Portals Policing Project
Summary
Ferguson, Baltimore, and Chicago, and the surge of collective protests to police violence across the country highlighted the stark contrasts between formal legal empowerment and right to be free from state interference and the daily, lived experience of citizens in poor communities.
Despite the transformation of policing and rising prevalence of encounters with the justice system, current research is ill-suited to help us understand how the Michael Browns of America come to experience the police and state authority more broadly. This important work requires a better way to measure these dynamics across communities. And it requires that we center the voices of the unfree. That we listen. The Portals Policing Project aims to do just that.
The central purpose of this project is to describe and analyze democracy from the ground up.
Approach
What are portals?
Portals are a global public art initiative created by Shared_Studios and Amar Bakshi, the organization’s founder. By transforming a container meant to ship goods to a space for exchanging ideas, he created an immersive space to connect people across the globe. Upon entering a Portal, you’ll come face-to-face with someone in a distant Portal as though you were in the same room.

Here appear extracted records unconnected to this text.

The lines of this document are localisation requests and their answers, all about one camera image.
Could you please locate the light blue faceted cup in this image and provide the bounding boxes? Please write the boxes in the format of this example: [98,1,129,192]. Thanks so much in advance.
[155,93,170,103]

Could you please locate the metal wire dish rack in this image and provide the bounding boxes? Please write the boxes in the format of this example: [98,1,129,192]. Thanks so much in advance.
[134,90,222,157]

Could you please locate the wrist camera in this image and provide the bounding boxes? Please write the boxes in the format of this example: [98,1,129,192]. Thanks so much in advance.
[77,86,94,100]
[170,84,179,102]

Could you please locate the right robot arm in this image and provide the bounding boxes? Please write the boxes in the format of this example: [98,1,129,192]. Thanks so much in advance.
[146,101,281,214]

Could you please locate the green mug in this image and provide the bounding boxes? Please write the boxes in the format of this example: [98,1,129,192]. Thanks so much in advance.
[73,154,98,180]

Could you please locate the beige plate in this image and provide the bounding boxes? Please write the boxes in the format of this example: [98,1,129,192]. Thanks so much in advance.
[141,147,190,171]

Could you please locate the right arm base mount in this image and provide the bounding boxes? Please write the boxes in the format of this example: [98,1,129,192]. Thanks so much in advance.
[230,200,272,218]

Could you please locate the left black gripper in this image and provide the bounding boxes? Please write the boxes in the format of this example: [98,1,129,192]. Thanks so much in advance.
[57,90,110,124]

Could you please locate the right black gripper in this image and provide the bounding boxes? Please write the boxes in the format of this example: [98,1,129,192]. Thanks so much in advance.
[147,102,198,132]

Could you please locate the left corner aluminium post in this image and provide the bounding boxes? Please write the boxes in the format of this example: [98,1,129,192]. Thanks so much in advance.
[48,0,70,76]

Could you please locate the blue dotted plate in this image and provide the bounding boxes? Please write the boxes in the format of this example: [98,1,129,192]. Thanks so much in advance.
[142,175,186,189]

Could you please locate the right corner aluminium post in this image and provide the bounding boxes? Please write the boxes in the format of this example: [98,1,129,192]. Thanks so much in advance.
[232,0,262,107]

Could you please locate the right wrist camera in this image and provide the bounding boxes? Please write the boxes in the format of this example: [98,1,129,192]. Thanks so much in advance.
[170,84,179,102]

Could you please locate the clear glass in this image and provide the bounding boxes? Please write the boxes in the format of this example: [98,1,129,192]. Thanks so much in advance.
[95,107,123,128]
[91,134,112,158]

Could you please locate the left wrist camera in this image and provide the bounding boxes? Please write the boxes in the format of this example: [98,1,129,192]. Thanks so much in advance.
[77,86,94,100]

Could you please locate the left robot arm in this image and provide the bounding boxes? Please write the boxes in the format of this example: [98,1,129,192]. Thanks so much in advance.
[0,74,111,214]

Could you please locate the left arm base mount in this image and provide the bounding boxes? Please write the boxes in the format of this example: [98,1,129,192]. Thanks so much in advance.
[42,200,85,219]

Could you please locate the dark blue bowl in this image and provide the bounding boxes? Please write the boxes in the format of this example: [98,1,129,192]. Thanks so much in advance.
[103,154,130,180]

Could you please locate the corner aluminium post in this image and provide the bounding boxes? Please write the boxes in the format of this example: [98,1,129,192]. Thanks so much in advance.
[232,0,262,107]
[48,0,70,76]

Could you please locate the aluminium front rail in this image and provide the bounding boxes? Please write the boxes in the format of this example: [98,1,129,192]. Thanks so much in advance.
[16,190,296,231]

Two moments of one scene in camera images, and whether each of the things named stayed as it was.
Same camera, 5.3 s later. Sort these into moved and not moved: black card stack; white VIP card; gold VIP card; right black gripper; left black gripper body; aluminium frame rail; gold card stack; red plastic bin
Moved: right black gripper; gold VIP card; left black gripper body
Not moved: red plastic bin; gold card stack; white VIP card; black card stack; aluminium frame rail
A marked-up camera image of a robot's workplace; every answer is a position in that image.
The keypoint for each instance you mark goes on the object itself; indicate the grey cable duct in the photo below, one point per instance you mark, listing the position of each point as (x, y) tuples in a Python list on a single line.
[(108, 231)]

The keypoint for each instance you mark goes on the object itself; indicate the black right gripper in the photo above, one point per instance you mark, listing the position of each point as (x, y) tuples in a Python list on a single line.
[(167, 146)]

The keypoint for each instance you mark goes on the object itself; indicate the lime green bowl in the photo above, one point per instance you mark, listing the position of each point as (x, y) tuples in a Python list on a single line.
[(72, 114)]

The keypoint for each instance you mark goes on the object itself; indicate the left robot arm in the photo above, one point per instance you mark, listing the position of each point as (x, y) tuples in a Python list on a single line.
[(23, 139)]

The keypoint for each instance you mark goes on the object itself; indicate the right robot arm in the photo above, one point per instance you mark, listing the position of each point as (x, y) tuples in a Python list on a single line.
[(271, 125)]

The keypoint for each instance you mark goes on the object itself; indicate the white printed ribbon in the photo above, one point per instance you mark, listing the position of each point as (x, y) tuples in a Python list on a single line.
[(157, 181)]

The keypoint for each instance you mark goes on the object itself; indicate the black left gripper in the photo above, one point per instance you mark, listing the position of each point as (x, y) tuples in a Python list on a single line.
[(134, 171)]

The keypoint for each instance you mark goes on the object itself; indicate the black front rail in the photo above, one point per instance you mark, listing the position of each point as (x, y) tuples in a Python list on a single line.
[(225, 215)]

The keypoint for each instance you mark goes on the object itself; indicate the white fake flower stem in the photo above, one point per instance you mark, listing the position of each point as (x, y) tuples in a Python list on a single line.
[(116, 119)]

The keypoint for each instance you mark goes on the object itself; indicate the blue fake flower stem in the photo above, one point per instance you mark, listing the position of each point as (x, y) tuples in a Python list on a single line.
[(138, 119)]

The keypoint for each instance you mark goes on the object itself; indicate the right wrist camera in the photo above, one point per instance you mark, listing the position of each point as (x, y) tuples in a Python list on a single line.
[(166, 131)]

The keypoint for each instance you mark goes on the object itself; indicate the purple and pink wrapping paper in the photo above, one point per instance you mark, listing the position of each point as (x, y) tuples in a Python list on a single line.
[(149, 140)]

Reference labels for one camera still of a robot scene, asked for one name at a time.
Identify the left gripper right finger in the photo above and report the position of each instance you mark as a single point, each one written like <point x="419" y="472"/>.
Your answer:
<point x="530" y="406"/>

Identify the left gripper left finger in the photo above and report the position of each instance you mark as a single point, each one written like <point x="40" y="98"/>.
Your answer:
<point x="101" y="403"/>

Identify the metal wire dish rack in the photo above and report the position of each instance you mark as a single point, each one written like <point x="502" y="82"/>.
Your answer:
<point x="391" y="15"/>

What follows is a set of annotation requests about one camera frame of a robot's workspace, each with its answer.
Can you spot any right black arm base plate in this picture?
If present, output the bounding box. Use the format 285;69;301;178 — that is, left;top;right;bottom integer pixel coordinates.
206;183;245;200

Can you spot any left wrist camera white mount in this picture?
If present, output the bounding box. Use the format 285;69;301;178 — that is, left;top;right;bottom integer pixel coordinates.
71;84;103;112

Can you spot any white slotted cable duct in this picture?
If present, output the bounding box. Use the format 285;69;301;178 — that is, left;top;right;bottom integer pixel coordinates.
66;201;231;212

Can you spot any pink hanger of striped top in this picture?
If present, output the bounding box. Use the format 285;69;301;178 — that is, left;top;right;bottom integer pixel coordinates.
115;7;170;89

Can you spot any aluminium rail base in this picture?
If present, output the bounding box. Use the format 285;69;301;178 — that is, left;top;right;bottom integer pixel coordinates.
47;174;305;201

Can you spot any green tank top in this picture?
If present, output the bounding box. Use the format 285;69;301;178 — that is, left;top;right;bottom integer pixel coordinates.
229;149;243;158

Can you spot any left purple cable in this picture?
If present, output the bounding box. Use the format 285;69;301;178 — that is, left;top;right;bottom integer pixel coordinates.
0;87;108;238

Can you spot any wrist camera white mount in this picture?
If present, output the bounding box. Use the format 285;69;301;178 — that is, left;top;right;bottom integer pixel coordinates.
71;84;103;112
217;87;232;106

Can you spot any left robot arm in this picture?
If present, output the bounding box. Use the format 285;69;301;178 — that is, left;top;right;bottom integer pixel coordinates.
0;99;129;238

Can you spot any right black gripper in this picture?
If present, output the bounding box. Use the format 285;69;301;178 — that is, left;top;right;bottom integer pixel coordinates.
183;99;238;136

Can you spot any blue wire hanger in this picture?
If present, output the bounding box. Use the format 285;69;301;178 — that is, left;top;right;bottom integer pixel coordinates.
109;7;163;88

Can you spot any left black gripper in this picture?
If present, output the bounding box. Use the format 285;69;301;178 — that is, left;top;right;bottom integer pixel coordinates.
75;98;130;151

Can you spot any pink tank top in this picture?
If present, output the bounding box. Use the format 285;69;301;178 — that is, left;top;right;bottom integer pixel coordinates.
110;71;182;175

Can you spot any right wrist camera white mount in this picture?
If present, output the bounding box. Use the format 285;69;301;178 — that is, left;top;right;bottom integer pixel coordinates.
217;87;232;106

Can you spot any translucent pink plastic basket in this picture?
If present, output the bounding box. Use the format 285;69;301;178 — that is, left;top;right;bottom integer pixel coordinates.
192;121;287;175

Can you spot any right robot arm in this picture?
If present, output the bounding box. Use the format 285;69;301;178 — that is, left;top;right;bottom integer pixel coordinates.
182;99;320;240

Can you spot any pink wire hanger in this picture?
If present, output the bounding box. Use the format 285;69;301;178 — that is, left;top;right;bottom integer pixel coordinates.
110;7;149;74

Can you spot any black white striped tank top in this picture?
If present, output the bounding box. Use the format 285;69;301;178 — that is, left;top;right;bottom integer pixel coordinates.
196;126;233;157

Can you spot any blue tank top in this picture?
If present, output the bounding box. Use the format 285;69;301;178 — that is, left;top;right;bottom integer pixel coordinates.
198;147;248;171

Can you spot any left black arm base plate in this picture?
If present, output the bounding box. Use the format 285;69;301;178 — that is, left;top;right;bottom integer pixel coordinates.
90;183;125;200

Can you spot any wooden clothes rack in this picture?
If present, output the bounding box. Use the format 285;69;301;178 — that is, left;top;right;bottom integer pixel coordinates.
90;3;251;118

Each Policing Portal is staffed by a Curator: a member of the community who does outreach and describes the study. Portals are first and foremost a community gathering spot, space for art and performance, and interesting place for all kinds of discussions and collaborations in addition to discussions of policing. Curators hold many informal “pop up” initiatives on the days and times that conversations were not being recorded for our study: poetry slams, running a barbershop, chess tournaments, having community discussions with civic leaders, or dialoguing with global Portals.
Researching portals
Researchers stationed policing portals in highly policed communities across the U.S. In the spring of 2016, they piloted the Portals Policing Project between Milwaukee’s Amani neighborhood and Newark’s Lincoln Park and Military Park. By the spring of 2018, the Project had touched 14 different neighborhoods and six cities—Baltimore, Chicago, Los Angeles, Milwaukee, Newark, and Mexico City.
Portal Process
Participants enter the Portal typically after wandering in out of curiosity or word of mouth. They are connected by life-size video and speak for 20-minutes with someone else that they do not know in a paired city. They also fill out a basic iPad survey consisting of 12 brief questions about their background, including experiences with police and crime victimization.
Portal participants are given a single prompt to discuss police. Through open-ended, free-wheeling conversations, participants can say what they think in their own terms in a way that they couldn’t in most surveys. They’re then invited to reflect on their experience in a Gold Book.
After collecting the Portals dialogues and transcribing them, the research team worked together to code and analyze Portals transcripts and surveys. In addition to coding, they conducted site visits, interviewed Portals Curators, and researched neighborhoods and local policing regimes.
Publications
Overall, the research has shown that (1) policing is central to the ways in which race-class subjugated communities understand and participate in politics, and (2) we can learn by activating political connections.
Publications are located at here.
The State from Below: Distorted Responsiveness in Policed Communities, Urban Affairs Review
Too Much Knowledge, Too Little Power: An Assessment of Political Knowledge in Highly-Policed Communities, The Journal of Politics
Withdrawing or Drawing In? Political Discourse in Policed Communities, The Journal of Race, Ethnicity, and Politics
Funding
The Portals Policing Project was made possible thanks to Carnegie and MacArthur Foundation support and funding.
Researchers
Vesla Weaver
Principal Researcher
Dr. Weaver is the Bloomberg Distinguished Associate Professor of Political Science and Sociology at Johns Hopkins University
Tracey Meares
Principal Researcher
Professor Meares is the Walton Hale Hamilton Professor and a Founding Director of the Justice Collaboratory at Yale Law School.
Gwen Prowse
Principal Researcher
Prowse is a joint doctoral student in political science and African American studies, with a focus on race and political economy in the United States. She is a research fellow with the Institute for Social Policy Studies (ISPS) and affiliated with the Justice Collaboratory at Yale Law School.
Demar Lewis
Research Assistant
Lewis is a PhD student in the Departments of Sociology and African American Studies at Yale University.
Sara Erickson
Research Assistant
Erickson holds an MA in Material and Visual Culture through University College London’s Anthropology Department.
Quinn Seau
Research Assistant
Seau is a member of the 2020 graduating class at Johns Hopkins University, majoring in Public Health Studies. He joined the Portals Policing Project team through the Bloomberg Distinguished Professors Summer Undergraduate Research Program.
Sophia-Rose Diodati
Research Assistant
Diodati is recent graduate of Johns Hopkins University holding a B.A. in Medicine, Science, & Humanities and Anthropology.